◆ TASK BRIEF
Below are some entries. Repeat exactly the lines from the one with "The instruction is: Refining" through the one with "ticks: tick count", and only those.
□ □ □
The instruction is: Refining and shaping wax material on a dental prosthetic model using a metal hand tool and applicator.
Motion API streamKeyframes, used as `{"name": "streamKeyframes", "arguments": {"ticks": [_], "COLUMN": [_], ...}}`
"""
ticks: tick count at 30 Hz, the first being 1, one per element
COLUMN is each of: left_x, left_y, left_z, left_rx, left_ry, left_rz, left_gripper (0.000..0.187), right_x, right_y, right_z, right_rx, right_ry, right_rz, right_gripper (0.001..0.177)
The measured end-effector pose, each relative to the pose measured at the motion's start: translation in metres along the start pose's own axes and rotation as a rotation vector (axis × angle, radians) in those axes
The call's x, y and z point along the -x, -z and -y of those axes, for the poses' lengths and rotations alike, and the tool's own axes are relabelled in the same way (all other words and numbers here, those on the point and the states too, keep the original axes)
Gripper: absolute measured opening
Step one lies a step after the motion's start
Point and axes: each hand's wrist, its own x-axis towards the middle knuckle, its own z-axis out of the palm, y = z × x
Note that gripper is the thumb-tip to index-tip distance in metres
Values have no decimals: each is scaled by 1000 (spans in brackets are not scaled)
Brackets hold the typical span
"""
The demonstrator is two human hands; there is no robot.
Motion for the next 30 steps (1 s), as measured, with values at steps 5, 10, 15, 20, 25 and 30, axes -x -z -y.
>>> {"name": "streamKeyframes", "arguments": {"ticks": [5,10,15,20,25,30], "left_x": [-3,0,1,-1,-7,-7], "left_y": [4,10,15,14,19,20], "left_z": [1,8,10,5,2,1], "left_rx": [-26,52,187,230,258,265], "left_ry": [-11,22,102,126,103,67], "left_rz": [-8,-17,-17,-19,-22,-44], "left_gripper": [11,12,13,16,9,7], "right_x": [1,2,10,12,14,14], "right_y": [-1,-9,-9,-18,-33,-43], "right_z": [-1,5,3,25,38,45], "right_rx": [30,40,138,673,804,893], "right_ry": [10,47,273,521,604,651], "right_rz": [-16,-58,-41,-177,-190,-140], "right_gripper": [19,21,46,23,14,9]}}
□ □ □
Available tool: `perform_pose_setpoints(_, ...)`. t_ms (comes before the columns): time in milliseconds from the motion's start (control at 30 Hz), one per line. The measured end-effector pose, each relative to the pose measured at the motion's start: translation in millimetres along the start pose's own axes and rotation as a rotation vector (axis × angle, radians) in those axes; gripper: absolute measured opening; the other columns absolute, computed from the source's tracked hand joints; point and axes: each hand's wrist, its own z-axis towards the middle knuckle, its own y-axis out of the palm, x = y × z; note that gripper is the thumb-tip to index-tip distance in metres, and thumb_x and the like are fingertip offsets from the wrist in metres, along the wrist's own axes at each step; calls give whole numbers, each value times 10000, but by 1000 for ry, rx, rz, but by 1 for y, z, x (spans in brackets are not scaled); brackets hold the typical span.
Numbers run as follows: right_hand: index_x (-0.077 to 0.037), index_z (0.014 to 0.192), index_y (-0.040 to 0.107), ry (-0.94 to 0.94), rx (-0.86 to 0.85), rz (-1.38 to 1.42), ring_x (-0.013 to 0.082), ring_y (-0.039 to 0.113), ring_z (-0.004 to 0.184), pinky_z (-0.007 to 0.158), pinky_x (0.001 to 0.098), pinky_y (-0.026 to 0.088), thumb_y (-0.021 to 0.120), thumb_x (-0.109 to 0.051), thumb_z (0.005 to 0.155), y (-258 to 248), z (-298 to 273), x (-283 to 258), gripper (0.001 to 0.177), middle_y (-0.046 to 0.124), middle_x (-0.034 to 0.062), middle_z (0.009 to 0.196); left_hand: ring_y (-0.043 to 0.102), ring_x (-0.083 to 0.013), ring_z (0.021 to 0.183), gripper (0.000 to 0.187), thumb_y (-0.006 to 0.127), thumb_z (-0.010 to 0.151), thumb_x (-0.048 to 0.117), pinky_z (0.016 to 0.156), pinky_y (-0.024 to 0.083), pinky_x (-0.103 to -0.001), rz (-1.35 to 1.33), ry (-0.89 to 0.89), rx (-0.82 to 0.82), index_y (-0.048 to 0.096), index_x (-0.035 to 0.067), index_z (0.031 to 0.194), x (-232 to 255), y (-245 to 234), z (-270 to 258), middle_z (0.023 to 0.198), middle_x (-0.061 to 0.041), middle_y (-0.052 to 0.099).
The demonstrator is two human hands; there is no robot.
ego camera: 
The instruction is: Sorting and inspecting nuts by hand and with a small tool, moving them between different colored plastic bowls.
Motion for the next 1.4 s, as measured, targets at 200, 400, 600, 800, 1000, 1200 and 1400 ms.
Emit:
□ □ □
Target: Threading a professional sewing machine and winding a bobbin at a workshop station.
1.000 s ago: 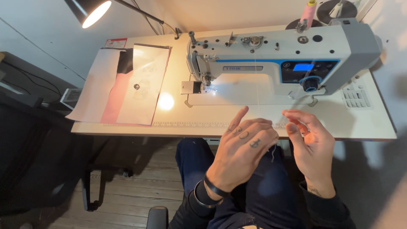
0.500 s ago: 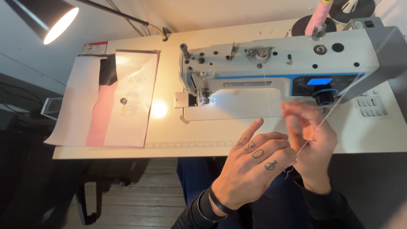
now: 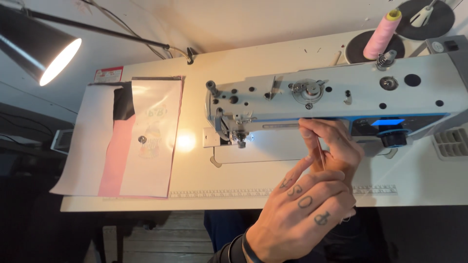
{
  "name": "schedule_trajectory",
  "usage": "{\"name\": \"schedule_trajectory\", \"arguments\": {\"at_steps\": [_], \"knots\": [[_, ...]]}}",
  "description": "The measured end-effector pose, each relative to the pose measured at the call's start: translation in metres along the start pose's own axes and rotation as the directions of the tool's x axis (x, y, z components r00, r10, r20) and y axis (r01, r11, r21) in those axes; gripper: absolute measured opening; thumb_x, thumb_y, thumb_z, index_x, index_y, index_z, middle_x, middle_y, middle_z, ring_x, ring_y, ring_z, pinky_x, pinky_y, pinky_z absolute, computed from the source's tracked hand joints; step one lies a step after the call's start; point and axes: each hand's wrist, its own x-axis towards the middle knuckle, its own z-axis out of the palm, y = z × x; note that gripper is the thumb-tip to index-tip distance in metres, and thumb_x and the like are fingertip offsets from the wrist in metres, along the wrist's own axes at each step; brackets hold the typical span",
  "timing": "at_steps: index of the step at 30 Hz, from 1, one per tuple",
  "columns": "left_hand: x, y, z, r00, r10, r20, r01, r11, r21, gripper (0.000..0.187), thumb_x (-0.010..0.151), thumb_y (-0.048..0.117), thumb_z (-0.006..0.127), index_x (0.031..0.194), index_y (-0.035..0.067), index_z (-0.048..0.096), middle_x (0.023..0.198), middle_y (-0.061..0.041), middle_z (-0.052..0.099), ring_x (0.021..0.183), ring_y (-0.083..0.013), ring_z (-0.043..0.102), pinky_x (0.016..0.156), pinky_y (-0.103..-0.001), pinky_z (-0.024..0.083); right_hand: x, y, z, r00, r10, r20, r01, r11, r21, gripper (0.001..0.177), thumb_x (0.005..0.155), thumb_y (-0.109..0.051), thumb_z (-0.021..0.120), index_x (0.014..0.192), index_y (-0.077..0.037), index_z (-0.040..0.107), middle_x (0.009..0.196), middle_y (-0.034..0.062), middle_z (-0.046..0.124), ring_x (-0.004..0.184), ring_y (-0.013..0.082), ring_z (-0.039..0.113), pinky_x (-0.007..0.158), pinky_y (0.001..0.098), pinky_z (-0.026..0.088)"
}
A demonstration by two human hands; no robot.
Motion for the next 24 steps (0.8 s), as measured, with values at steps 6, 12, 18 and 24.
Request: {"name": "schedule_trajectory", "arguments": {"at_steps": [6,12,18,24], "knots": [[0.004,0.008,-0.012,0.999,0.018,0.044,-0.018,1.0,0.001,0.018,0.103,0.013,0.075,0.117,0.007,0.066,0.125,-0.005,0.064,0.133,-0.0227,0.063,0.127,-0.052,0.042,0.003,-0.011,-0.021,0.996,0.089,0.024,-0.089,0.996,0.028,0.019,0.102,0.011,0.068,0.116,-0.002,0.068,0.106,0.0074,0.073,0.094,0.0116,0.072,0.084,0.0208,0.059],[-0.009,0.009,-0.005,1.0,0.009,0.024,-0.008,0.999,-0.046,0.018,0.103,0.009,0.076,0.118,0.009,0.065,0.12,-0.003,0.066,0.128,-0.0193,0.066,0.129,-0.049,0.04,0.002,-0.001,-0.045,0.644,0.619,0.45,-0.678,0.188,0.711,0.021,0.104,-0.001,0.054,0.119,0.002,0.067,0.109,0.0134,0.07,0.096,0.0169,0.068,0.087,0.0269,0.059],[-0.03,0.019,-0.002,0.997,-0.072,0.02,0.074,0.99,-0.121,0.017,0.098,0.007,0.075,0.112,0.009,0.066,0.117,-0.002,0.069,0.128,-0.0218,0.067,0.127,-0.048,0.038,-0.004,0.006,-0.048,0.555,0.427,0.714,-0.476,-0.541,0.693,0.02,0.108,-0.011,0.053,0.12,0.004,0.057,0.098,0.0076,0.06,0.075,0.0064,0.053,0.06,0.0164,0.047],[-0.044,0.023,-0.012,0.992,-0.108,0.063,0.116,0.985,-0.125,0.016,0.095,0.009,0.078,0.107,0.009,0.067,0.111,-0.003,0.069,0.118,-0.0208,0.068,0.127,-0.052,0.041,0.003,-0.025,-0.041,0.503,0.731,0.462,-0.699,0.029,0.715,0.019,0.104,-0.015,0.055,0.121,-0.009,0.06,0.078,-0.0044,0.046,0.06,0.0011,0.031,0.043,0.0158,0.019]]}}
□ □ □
◆ REPLY TO THE TASK
The instruction is: Refining and shaping wax material on a dental prosthetic model using a metal hand tool and applicator.
Motion API streamKeyframes, used as `{"name": "streamKeyframes", "arguments": {"ticks": [_], "COLUMN": [_], ...}}`
"""
ticks: tick count at 30 Hz, the first being 1, one per element

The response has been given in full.